Since I'm going to be 36 this coming October, I've started looking into skin care products not only for my face but for all over too. There are so many out there that I just don't know which ones to try. I've even asked friends which ones they use and then tried them. But because everyone's skin types are different, it doesn't always work for me like it would on someone else. So I gave up for a while until I came across Emerge Skin Care Inc.. Their products are natural and free from synthetic chemicals, fragrances and preservatives. I have very oily skin, so I need a product like that. Their products have also been formulated, tested and used by some leading physicians around the world. These physicians have used the products to treat skin related problems. Emerge Skin Care products are based on the medical knowledge of how substances interact and how they can affect the skin.

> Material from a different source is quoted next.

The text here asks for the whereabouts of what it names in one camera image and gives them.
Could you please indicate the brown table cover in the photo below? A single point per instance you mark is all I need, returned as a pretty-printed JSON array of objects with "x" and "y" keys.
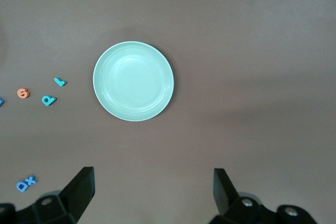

I was looking around their web site and am really interested in their sun care products. Skin cancer is big on my dad's side of the family and being I have fair, freckled skin, I need to really watch it. I have spots on my face right now that I'm a bit worried about. I also looked at their anti-aging products and think I'm going to try some. I really need the eye cream. I'm getting crows feet (is that what those wrinkles around the eye are called?). I also saw they have some mens skin care products too. Sean works outside in the sun all day and I'm always on him to start using sunblock and lotion. Maybe if I just buy it for him he'll use it! What I like too about the site is that you can get some mini free samples of some of their products such as Emerge eye firming gel, the Emerge intensive hydrating serum, the moisturizing protection SPF 30 and the Emerge therapeutic acne moisturizer all for .01 cent each! That's awesome that they let you try those out first before buying the bigger bottles and bigger quantities.